[The input — start]
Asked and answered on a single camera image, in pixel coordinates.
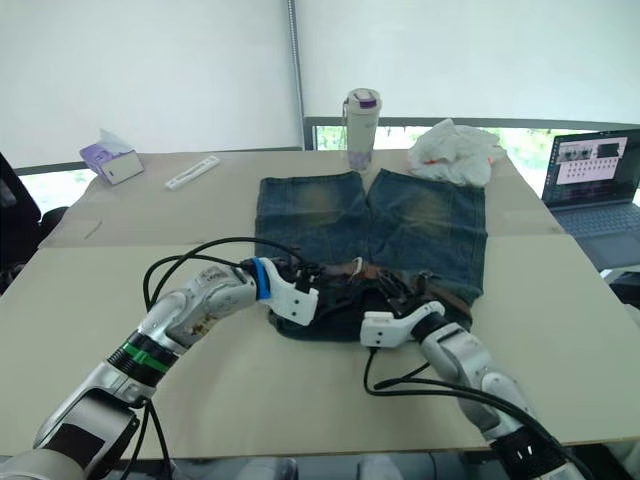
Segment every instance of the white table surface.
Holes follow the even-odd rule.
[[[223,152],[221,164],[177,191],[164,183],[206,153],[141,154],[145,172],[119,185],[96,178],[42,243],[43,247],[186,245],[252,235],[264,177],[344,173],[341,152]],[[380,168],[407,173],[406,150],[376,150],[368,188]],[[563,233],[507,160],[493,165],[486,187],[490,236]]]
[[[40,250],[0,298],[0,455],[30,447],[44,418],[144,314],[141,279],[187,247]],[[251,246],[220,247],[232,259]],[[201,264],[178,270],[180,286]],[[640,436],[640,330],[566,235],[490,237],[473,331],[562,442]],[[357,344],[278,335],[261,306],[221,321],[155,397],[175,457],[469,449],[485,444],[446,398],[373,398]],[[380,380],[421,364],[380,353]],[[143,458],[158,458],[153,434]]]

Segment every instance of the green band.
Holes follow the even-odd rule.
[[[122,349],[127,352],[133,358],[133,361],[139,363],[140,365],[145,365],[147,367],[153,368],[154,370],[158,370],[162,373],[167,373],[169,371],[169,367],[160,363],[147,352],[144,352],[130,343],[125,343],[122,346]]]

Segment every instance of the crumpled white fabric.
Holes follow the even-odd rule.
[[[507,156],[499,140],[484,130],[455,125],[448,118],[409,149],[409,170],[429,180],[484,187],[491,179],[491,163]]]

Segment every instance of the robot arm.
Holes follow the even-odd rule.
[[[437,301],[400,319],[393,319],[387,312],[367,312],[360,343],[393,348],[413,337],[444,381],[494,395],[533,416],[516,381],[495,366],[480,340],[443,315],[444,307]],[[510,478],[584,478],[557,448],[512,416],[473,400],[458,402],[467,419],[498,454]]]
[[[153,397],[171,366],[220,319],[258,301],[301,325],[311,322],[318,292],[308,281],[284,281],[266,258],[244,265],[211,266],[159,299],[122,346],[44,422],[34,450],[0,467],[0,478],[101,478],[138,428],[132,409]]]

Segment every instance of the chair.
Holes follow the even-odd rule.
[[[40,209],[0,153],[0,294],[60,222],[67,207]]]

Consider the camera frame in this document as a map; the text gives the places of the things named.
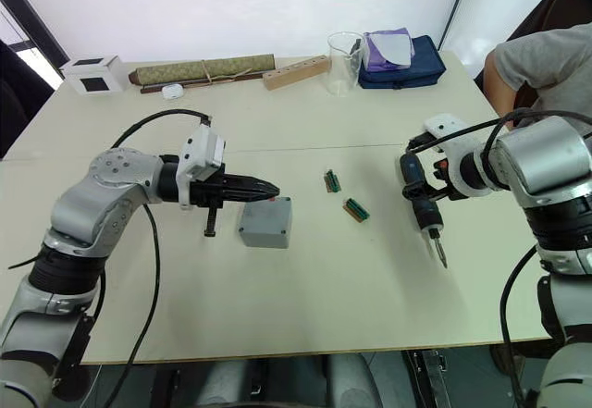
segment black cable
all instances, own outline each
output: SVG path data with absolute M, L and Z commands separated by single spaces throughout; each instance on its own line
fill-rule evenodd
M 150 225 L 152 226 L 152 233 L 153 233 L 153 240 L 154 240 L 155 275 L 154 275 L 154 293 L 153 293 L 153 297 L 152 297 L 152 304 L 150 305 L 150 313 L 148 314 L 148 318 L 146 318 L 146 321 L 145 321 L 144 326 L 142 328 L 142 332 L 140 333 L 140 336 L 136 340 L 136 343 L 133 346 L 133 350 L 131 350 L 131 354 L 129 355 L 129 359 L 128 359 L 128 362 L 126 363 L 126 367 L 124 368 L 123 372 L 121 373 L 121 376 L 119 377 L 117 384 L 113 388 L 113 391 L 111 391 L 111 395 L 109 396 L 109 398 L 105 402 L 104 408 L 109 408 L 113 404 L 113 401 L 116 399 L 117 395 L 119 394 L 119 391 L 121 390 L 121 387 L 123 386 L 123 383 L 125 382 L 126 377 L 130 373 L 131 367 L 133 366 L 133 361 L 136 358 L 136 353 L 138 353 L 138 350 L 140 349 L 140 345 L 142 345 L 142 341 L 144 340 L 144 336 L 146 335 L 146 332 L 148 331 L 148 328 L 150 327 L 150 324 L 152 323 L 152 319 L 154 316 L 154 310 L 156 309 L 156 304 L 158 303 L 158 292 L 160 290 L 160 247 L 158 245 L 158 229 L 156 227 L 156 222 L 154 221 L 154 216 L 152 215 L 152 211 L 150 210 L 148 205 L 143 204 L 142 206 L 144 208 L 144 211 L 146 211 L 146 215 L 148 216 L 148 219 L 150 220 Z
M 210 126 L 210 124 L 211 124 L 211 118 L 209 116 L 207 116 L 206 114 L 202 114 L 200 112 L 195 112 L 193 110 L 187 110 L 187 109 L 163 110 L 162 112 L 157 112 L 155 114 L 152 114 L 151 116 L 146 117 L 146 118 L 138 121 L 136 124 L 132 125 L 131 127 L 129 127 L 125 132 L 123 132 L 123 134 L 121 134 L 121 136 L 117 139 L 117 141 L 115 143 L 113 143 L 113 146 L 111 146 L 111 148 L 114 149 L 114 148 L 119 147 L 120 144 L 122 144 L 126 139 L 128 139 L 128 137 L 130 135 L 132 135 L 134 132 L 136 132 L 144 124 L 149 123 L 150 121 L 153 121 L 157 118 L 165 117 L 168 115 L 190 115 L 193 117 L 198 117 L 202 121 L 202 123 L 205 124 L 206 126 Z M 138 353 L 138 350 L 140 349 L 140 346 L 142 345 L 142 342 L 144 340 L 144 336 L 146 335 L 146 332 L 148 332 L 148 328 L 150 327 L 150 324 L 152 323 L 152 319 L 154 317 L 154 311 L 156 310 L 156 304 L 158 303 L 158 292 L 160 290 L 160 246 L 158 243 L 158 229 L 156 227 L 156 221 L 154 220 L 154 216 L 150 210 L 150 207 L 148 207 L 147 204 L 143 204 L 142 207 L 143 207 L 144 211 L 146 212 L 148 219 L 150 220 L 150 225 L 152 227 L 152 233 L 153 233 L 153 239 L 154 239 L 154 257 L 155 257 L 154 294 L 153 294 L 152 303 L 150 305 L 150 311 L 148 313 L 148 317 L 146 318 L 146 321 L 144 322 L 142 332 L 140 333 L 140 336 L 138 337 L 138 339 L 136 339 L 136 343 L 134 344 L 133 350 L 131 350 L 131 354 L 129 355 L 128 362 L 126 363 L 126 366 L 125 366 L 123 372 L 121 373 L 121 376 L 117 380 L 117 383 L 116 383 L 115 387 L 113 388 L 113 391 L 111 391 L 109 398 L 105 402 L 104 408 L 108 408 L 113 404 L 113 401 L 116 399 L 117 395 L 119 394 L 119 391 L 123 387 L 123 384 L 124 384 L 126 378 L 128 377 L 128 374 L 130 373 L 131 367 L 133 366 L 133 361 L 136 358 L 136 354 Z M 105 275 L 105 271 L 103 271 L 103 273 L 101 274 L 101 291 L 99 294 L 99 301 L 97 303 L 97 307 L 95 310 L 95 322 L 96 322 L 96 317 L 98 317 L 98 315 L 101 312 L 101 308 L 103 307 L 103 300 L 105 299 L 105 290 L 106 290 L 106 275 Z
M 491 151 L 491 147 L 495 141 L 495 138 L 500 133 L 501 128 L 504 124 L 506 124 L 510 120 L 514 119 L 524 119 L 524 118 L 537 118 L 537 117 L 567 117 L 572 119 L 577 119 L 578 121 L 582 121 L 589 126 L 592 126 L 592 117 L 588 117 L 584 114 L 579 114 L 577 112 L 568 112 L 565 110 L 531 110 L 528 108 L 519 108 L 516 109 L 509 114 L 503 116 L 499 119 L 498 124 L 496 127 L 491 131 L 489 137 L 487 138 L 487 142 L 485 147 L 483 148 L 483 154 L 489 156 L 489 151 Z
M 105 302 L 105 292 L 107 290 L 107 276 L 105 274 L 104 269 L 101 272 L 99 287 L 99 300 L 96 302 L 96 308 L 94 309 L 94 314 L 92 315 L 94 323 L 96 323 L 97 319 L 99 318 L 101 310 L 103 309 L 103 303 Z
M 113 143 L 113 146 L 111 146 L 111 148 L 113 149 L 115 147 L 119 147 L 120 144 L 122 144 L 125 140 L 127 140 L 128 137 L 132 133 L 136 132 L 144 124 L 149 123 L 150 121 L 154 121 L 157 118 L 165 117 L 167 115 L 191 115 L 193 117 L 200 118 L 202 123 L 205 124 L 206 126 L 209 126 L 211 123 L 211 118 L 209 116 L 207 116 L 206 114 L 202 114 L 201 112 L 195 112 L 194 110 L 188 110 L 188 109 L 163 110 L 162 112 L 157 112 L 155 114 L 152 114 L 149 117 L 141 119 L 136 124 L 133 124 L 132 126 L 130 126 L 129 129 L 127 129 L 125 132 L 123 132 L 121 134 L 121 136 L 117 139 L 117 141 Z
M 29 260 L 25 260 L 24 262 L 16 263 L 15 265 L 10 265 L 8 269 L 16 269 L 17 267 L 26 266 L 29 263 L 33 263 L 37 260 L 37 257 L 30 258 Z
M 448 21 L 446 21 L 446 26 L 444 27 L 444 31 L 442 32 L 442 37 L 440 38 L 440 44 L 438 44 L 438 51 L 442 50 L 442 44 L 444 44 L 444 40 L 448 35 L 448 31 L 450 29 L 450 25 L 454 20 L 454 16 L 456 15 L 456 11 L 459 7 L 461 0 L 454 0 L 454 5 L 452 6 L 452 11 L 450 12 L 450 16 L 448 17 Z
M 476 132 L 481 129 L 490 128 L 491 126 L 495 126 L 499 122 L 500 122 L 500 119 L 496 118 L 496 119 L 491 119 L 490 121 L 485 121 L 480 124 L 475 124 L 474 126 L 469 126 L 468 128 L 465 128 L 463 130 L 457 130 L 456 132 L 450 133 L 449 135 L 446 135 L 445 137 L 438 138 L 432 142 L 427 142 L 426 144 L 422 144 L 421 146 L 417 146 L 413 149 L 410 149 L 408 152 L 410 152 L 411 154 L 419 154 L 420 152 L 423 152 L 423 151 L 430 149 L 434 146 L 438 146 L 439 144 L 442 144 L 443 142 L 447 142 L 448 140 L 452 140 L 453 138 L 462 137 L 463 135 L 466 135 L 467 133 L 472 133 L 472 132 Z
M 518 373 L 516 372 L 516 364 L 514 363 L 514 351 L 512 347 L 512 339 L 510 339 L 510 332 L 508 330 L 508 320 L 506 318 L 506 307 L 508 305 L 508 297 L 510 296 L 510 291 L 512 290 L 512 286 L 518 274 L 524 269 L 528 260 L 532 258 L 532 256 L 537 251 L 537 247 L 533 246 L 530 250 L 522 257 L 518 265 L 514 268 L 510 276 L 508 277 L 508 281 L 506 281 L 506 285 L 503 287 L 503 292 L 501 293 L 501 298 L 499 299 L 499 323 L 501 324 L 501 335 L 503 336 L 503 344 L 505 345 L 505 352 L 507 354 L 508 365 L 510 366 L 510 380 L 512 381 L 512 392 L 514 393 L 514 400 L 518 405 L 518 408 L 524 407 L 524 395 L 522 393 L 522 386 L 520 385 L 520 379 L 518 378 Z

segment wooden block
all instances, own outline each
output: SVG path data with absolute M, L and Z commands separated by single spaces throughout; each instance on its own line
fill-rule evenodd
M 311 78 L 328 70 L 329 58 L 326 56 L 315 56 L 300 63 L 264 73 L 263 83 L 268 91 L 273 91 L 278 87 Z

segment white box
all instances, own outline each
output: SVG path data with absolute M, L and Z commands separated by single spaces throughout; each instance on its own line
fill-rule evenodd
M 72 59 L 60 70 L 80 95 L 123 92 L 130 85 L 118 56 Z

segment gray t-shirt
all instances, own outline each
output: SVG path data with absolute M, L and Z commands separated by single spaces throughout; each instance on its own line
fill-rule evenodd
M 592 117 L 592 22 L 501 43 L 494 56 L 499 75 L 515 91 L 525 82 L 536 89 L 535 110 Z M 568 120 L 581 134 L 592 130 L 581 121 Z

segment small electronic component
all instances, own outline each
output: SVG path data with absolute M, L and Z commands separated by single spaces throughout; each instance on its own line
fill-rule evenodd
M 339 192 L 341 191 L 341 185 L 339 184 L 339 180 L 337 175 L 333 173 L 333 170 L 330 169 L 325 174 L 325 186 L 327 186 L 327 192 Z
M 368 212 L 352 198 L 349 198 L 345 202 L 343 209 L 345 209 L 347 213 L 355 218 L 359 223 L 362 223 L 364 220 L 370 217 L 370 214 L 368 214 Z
[The input — finish]
#### Required work
Starting at the line that has "Segment every instance of the white" in the records above, restate word for word every line until the one that has "Segment every instance of the green band.", and include that one as well.

#### Final answer
Segment every instance of the white table surface.
Holes follow the even-odd rule.
[[[223,152],[221,164],[177,191],[164,183],[206,153],[141,154],[145,172],[119,185],[96,178],[42,243],[43,247],[186,245],[252,235],[264,177],[344,173],[341,152]],[[380,168],[407,173],[406,150],[376,150],[368,188]],[[563,233],[507,160],[493,165],[486,187],[490,236]]]
[[[40,250],[0,298],[0,455],[30,447],[44,418],[144,314],[141,279],[187,247]],[[251,246],[220,247],[232,259]],[[201,264],[178,270],[180,286]],[[640,436],[640,330],[566,235],[490,237],[473,331],[562,442]],[[357,344],[278,335],[261,306],[221,321],[155,397],[175,457],[469,449],[485,444],[446,398],[373,398]],[[380,380],[421,364],[380,353]],[[143,458],[158,458],[153,434]]]

Segment every instance of the green band.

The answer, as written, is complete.